Jakub Jelinek Jan. 9, 2023, 9:57 a.m. UTC | #9
On Mon, Jan 09, 2023 at 09:05:26AM +0100, Richard Biener wrote:
> On Wed, Jan 4, 2023 at 9:54 AM Jose E. Marchesi via Gcc-patches
> <gcc-patches@gcc.gnu.org> wrote:
> >
> >
> > ping.
> > Would this be a good approach for fixing the issue?
> 
> adding the is_libcall bit enlarges rtx_def by 8 bytes - there's no room for more
> bits here.

That is obviously not the way to go, sure.

> I really wonder how other targets avoid the issue you are pointing out?
> Do their assemblers prune unused (extern) .global?

I think no target solves this, if they see an extern call during expansion
and emit some directive for those, they emit the global or whatever directive
which remains there.

If all bits for CALL_INSN are taken, can't we add a flag on the CALL
rtx inside of the CALL_INSN pattern?  Or a flag on the SYMBOL_REF inside of
it (libcalls are always direct calls, aren't they) or SYMBOL_REF_FLAGS ?

	Jakub
  
Richard Biener Jan. 9, 2023, 1:04 p.m. UTC | #10
On Mon, Jan 9, 2023 at 10:58 AM Jakub Jelinek <jakub@redhat.com> wrote:
>
> On Mon, Jan 09, 2023 at 09:05:26AM +0100, Richard Biener wrote:
> > On Wed, Jan 4, 2023 at 9:54 AM Jose E. Marchesi via Gcc-patches
> > <gcc-patches@gcc.gnu.org> wrote:
> > >
> > >
> > > ping.
> > > Would this be a good approach for fixing the issue?
> >
> > adding the is_libcall bit enlarges rtx_def by 8 bytes - there's no room for more
> > bits here.
>
> That is obviously not the way to go, sure.
>
> > I really wonder how other targets avoid the issue you are pointing out?
> > Do their assemblers prune unused (extern) .global?
>
> I think no target solves this, if they see an extern call during expansion
> and emit some directive for those, they emit the global or whatever directive
> which remains there.
>
> If all bits for CALL_INSN are taken, can't we add a flag on the CALL
> rtx inside of the CALL_INSN pattern?  Or a flag on the SYMBOL_REF inside of
> it (libcalls are always direct calls, aren't they) or SYMBOL_REF_FLAGS ?

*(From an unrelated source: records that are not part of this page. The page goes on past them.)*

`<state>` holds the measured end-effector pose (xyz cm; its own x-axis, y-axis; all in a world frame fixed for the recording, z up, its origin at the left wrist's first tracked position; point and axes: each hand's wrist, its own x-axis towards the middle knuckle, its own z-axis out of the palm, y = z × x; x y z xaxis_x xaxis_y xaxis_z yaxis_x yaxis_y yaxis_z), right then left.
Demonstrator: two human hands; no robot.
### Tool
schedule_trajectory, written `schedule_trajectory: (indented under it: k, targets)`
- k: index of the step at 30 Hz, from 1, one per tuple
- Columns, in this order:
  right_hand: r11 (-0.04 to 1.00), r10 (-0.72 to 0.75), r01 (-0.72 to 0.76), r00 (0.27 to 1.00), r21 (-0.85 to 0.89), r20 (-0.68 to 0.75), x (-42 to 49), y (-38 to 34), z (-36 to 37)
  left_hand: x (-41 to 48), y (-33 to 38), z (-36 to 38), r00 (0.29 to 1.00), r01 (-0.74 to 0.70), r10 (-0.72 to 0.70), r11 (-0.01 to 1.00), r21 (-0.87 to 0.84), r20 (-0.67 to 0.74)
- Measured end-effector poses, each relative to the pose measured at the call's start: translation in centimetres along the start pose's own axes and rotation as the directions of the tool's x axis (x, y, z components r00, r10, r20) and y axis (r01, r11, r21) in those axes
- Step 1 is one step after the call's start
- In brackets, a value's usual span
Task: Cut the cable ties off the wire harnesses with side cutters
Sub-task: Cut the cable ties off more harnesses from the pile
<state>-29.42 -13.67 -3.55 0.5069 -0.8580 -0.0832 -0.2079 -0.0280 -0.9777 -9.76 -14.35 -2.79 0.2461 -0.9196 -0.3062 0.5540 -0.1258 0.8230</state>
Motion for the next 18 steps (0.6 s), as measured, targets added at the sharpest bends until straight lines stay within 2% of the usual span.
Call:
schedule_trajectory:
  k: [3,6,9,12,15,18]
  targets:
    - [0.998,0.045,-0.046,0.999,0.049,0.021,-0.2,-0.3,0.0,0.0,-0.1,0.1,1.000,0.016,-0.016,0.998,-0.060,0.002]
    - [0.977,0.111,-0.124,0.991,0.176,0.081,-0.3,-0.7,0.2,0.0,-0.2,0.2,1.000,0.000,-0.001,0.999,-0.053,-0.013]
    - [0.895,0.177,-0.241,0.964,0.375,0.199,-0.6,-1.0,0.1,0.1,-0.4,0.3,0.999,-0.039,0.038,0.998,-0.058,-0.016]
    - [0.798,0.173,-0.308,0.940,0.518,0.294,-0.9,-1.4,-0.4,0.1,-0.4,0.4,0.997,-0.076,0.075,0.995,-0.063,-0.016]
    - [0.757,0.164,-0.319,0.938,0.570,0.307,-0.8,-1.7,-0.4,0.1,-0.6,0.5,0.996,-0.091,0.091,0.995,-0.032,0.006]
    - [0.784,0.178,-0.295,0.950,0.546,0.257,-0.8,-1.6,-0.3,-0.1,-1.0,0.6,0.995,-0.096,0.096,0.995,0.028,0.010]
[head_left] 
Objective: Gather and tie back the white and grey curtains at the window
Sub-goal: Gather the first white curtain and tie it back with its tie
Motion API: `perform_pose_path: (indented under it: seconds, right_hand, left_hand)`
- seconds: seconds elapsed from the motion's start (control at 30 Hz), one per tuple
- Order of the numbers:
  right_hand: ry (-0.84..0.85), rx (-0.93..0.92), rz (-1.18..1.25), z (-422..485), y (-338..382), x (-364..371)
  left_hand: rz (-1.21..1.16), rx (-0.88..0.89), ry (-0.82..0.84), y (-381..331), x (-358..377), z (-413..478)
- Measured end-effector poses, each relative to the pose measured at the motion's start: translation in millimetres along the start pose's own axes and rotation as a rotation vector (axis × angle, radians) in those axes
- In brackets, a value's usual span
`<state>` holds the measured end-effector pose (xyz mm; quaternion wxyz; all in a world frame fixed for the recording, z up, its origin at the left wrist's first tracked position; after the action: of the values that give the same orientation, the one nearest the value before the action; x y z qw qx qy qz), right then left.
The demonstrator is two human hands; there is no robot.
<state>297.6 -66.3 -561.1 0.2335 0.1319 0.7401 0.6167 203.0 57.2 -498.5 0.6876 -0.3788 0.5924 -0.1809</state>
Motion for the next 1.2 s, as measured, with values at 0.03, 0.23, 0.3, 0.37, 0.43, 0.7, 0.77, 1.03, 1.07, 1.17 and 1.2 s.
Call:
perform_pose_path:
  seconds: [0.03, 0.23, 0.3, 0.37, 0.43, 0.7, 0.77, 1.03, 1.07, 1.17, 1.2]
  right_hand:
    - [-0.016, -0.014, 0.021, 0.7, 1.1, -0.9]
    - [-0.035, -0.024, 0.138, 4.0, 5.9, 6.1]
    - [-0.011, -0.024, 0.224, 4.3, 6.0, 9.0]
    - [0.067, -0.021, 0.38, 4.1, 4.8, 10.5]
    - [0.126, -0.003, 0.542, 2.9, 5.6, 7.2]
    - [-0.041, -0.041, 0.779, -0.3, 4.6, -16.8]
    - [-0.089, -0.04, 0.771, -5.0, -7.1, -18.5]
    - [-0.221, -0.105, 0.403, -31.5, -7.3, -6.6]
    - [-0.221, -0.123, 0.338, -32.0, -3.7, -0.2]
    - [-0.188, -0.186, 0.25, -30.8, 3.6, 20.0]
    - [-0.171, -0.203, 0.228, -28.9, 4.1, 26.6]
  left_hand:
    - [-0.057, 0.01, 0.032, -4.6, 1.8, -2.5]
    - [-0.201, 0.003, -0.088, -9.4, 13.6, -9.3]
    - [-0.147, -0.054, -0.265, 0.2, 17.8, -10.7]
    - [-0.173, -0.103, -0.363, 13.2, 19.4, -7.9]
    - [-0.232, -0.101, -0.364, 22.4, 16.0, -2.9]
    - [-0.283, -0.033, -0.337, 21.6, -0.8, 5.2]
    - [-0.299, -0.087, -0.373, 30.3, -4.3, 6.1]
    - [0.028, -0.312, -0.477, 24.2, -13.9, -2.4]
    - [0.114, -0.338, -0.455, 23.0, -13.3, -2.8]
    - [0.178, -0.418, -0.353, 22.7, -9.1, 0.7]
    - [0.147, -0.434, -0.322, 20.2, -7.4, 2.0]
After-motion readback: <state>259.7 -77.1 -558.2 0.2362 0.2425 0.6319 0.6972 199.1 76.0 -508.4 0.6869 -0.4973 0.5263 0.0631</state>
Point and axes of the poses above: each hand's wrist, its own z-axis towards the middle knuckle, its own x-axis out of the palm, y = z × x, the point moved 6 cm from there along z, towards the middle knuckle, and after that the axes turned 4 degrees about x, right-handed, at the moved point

I suppose the SYMBOL_REF would be what I'd target here.  Note we already
have

/* 1 if RTX is a symbol_ref that has been the library function in
   emit_library_call.  */
#define SYMBOL_REF_USED(RTX)                                            \
  (RTL_FLAG_CHECK1 ("SYMBOL_REF_USED", (RTX), SYMBOL_REF)->used)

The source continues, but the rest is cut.